LLEVÁBAMOS MUCHO TIEMPO en la salita, esperando que el dentista nos recibiera. El silencio se hacía insoportable. Los pacientes sentíamos deseos de hablar para consolarnos mutuamente de nuestro sufrimiento, pero nadie iniciaba la conversación.
Unos lucían flemoncitos en los carrillos; otros llevaban mordazas para aliviar el dolor. Y todos parecíamos niños con un caramelo demasiado gordo dentro de la boca, deseando escapar de allí antes de que nos tocara el turno de pasar a la consulta.
Por fortuna, entró en aquel momento un caballero con una pierna vendada. Era un vendaje colosal, que le tapaba toda la pantorrilla y parte del muslo.
—Es extraño —comenzó una anciana, encantada de haber hallado un pretexto para charlar—. Si no me equivoco, los dentistas no curan piernas.
—¡No, claro que no! —apoyamos todos, estallando como bomba después de largo silencio—. Tiene razón la señora: los dentistas no curan piernas.
El caballero de la pierna vendada no hizo caso y tomó asiento junto a mí, colocando su pierna sobre un taburete.
Volvió el silencio, que yo me apresuré a romper.
—¿Me permite que le diga, caballero, que los dentistas no curan piernas? —dije amablemente, dirigiéndome al extraño enfermo—. Los dentistas arrancan las muelas y ponen otras de oro, o de pasta. Pero piernas…
El caballero nos hizo comprender, con gestos y palabras guturales, que era extranjero y no entendía nada de lo que estábamos diciendo. Todos abrimos la boca y, señalando nuestras muelas, tratamos de explicarle que los dentistas, como su nombre indica, sólo curan los dientes. Pero las piernas, ¡ni pum!
—Que vaya a un médico de piernas —sugirió una señora muy sensata.
—¿Y cómo se llaman los especialistas en piernas? —masculló un sacerdote que tenía un flemón gordísimo.
—Si a los que curan los dientes se los llama dentistas, y a los que se ocupan en nuestras interioridades internistas —opiné yo—, a los que entienden de piernas se les llamará piernistas.
Pero el hombre de la pierna vendada no comprendía, y sonreía con ese aire de sordos que tienen los extranjeros cuando no hablan nuestro idioma.
—Será necesario acompañarle —dijo un señor de edad mediana—. Los dentistas no curan piernas.
¡Acompañar al señor de la pierna vendada! ¡Qué magnífico pretexto para huir antes de que el dentista abriera la puerta para llamar al siguiente!
Ante la posibilidad de escapar, se acentuó en nosotros la expresión de angustia. Y todos comenzamos a hablar al mismo tiempo, disputándonos la presa.
—Yo le acompañaré —decía uno—. Al fin y al cabo, puedo volver mañana.
—¿Con ese flemonazo que usted tiene? ¡Ni lo sueñe, criatura! —disputaba otro—. Yo sólo tengo unas caries chiquitísimas que pueden esperar. Tendré mucho gusto…
—¿Caries chiquitísimas? —intervenía otro—. ¡Embustero! En sus caries, estoy seguro, cabe un dedo. Yo, en cambio…
La esperanza brillaba en todos los ojos. Tan sólo el señor extranjero permanecía tranquilo, con su pierna vendada encima del taburete.
—No se molesten —añadía la anciana—. Iré yo.
—¡No, yo! ¡Iré yo!
La discusión se agriaba por momentos. Todos mirábamos de reojo la puerta de la consulta, temiendo ver al dentista llamando al siguiente. Después de un diálogo muy acalorado, optamos por hacer un sorteo. Pero un anciano hizo trampa y tuvimos que anular el resultado.
—¡Los dentistas no curan piernas! ¡Yo le acompañaré! —gritábamos todos, nerviosos y febriles.

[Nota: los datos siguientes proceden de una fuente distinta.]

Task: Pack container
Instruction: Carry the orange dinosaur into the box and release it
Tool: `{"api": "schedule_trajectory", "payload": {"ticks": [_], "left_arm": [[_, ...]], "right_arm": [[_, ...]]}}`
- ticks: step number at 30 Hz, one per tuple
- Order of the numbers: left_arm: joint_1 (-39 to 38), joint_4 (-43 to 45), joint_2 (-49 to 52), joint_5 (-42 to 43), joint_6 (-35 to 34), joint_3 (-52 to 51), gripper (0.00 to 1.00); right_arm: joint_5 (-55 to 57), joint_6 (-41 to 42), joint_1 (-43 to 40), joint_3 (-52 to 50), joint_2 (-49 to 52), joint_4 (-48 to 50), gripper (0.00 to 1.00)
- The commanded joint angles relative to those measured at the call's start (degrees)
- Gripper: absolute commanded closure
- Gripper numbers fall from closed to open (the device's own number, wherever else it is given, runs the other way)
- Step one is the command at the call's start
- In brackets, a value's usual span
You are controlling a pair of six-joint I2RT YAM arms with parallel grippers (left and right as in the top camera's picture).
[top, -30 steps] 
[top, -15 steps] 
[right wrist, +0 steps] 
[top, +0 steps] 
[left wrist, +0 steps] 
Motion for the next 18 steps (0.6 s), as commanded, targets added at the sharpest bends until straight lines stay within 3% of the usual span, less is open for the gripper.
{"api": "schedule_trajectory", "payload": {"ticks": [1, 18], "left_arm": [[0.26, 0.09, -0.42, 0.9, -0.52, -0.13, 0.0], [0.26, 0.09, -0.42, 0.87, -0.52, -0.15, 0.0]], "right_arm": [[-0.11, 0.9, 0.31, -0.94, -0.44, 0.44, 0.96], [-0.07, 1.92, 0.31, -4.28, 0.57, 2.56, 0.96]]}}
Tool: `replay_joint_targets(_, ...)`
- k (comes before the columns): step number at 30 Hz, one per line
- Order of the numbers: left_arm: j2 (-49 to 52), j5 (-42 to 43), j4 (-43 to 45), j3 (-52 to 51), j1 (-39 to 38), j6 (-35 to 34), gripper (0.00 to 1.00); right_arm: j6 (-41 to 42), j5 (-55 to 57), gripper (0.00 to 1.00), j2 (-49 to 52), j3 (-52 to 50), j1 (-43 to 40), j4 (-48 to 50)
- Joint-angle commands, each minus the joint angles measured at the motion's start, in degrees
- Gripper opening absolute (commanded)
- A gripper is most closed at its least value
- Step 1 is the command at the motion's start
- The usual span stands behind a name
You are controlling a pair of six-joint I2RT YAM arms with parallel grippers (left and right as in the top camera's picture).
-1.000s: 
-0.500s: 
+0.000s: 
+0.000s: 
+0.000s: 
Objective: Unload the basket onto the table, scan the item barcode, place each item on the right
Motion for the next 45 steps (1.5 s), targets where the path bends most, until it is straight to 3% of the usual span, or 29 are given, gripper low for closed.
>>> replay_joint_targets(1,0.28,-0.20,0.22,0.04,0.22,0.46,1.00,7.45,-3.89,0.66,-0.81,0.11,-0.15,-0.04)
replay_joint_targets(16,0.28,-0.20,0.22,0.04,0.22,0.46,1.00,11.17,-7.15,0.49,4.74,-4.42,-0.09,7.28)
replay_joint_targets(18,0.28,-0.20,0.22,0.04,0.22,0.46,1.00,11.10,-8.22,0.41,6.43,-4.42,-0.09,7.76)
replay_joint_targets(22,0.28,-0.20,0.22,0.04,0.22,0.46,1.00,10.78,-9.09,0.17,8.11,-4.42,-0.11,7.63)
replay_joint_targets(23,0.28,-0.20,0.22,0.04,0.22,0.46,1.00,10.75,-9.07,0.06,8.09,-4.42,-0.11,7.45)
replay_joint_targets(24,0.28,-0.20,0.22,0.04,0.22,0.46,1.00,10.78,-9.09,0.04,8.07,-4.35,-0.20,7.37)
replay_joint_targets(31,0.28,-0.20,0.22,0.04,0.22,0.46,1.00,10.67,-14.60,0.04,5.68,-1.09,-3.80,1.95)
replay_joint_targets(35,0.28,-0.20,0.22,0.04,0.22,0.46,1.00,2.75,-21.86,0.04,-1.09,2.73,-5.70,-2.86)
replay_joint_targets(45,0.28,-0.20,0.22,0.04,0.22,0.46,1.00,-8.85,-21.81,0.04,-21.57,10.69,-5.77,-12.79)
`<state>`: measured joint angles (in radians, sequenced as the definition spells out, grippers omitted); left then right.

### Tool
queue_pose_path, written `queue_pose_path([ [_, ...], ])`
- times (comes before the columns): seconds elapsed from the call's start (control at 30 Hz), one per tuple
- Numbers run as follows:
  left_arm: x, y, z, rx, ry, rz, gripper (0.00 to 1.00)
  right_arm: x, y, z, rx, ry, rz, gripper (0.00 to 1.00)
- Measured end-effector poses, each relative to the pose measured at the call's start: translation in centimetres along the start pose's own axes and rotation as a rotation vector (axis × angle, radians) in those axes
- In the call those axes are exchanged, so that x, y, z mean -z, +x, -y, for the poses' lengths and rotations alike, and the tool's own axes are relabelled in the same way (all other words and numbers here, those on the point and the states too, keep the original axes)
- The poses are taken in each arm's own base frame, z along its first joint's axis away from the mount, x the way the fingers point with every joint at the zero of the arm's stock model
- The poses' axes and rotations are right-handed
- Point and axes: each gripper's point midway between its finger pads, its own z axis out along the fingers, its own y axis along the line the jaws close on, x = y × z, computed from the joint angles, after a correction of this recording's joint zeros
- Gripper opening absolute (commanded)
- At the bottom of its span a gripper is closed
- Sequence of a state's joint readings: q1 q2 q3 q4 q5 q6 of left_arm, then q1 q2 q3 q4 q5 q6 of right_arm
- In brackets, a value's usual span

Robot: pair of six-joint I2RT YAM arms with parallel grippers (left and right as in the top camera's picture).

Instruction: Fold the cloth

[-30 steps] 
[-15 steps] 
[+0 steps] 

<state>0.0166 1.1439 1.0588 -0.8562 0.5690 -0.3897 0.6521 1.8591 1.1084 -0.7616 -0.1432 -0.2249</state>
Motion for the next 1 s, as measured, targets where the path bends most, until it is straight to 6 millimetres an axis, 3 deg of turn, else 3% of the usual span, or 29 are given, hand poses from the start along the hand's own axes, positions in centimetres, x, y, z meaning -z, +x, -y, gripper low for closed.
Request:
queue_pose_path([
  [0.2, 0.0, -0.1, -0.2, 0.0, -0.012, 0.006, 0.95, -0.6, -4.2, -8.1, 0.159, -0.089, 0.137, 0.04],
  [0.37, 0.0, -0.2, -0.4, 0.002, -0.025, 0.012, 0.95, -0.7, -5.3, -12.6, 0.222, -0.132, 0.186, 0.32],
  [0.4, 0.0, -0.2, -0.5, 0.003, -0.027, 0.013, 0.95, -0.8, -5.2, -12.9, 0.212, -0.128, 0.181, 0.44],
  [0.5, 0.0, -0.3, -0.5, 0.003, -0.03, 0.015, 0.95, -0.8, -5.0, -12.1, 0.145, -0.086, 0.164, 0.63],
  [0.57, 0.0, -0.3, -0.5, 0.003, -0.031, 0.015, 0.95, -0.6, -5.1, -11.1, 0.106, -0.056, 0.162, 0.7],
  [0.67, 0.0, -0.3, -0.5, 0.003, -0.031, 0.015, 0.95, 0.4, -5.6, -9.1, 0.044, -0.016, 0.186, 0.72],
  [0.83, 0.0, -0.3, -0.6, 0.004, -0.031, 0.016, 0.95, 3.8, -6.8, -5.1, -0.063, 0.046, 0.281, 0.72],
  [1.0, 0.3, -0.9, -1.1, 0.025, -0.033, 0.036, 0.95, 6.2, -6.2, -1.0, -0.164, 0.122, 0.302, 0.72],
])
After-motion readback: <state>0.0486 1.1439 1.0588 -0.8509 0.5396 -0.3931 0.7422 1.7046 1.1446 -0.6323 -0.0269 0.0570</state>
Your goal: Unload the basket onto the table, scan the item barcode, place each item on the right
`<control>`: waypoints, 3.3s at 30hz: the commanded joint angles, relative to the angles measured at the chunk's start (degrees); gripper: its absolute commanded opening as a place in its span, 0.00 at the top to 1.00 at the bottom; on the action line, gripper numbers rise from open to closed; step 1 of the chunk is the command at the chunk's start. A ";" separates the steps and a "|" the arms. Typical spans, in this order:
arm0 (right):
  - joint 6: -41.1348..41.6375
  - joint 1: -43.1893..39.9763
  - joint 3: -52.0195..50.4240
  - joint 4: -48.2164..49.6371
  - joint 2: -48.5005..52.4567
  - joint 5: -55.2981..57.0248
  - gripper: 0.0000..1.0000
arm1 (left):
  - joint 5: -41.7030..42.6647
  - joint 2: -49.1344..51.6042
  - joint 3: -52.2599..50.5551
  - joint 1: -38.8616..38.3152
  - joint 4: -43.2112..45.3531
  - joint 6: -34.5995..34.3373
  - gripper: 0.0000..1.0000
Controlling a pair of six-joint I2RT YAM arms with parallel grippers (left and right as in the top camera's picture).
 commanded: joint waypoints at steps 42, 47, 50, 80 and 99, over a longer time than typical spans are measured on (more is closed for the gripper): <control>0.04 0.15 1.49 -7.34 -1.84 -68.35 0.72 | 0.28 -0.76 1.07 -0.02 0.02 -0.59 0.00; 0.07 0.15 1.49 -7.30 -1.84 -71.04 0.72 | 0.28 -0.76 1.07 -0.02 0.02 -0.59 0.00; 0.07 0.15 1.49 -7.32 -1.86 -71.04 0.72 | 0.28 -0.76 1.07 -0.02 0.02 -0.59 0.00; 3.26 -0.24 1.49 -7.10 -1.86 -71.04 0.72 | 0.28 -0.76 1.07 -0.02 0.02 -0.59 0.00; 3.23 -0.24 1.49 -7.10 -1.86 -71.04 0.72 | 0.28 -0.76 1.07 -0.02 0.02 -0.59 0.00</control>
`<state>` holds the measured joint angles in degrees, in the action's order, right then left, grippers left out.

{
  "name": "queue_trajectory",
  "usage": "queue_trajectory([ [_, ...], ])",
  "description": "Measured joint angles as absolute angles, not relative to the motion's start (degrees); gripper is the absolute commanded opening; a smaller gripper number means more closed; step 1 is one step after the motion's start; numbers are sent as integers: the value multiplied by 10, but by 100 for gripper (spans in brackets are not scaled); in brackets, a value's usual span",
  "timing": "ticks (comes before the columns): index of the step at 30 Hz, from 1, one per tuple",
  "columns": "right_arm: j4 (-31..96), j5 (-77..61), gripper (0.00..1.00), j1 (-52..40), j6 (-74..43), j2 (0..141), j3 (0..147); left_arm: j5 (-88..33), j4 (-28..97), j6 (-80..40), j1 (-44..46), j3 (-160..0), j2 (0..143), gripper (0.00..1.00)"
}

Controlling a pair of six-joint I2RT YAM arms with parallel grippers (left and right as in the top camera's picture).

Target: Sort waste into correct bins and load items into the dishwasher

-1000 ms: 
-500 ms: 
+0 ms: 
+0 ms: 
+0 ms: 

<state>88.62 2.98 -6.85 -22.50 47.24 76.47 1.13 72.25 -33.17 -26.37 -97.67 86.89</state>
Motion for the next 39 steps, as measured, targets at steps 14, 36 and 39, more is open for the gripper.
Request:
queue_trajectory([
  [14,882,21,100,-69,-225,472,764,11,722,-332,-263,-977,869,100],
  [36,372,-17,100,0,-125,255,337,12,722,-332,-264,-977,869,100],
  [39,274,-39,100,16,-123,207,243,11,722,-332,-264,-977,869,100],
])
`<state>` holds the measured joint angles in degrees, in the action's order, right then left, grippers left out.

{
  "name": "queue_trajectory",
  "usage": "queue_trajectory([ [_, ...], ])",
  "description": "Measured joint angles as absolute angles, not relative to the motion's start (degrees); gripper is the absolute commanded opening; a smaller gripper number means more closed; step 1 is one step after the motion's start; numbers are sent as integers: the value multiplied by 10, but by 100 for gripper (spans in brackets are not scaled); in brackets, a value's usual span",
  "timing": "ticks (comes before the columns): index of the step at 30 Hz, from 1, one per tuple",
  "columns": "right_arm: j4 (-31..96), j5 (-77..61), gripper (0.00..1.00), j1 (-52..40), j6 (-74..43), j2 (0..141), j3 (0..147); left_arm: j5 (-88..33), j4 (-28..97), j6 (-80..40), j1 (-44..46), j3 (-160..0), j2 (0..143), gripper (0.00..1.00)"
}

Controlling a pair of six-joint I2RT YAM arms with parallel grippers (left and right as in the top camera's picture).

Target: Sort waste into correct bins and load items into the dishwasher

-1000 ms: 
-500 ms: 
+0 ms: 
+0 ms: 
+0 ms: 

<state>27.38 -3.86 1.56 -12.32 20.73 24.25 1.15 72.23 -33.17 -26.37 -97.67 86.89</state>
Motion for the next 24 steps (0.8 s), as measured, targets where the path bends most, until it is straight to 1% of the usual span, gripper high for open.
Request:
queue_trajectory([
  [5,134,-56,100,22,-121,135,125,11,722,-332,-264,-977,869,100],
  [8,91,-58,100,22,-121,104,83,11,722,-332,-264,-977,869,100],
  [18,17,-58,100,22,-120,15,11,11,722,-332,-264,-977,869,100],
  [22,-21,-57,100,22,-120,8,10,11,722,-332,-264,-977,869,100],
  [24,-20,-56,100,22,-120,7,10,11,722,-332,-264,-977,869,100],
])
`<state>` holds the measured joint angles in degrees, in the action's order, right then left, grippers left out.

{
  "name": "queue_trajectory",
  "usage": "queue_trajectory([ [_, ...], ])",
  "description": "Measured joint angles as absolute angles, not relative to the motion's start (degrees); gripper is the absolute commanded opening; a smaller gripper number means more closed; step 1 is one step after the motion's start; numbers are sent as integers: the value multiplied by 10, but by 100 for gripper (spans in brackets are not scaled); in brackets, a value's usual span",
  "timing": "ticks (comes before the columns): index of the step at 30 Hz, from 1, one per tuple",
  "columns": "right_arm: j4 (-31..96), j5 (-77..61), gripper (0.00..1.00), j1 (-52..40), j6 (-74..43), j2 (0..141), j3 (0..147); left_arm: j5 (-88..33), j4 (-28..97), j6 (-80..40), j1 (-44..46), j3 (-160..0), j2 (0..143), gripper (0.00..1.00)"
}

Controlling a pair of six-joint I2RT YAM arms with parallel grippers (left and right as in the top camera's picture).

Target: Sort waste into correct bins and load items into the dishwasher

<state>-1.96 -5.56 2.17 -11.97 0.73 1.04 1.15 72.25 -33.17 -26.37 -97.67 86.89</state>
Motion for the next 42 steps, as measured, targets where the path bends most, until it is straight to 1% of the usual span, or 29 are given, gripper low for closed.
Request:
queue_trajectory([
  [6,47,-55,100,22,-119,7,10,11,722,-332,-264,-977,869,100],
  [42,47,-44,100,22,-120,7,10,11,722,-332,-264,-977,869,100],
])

Hubo un breve tumulto, en el que forcejeamos para apoderarnos del señor de la pierna vendada. Sonaron gritos y protestas. Un joven me golpeó con su bastón cuando ya estaba a punto de llegar hasta la puerta remolcando al extranjero atónito, que se quejaba en su lengua, dolorido por el zarandeo.
Cuando el dentista abrió la puerta para decir «Que pase el siguiente», la sala de espera estaba vacía: todos nos habíamos marchado con el señor extranjero de la pierna vendada. Amables y galantes, quisimos acompañarle a un especialista adecuado. Porque en una cosa coincidíamos todos: en que los dentistas no curan piernas.